§ About this task:
A single number is the required answer: the count of lines in the listing below that hold the string "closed".

§ Source material:
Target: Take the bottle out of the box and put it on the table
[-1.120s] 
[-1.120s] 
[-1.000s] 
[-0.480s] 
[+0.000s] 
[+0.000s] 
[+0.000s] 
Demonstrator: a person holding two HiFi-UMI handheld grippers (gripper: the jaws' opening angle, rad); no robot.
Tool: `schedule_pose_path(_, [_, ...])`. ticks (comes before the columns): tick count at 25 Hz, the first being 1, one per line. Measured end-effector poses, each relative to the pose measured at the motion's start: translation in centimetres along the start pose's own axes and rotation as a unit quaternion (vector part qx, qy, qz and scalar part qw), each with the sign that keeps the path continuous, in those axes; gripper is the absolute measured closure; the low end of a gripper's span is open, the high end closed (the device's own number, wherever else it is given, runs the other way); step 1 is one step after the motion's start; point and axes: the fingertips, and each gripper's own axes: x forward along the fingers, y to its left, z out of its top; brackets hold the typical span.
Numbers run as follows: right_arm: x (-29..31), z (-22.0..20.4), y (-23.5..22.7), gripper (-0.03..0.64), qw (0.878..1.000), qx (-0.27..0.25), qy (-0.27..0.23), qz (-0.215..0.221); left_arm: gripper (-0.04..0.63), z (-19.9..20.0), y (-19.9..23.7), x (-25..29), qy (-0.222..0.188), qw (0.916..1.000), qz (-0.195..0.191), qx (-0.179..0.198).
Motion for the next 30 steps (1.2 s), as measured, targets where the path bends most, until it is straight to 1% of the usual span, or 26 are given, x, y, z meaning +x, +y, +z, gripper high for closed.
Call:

§ Solution to this exercise:
2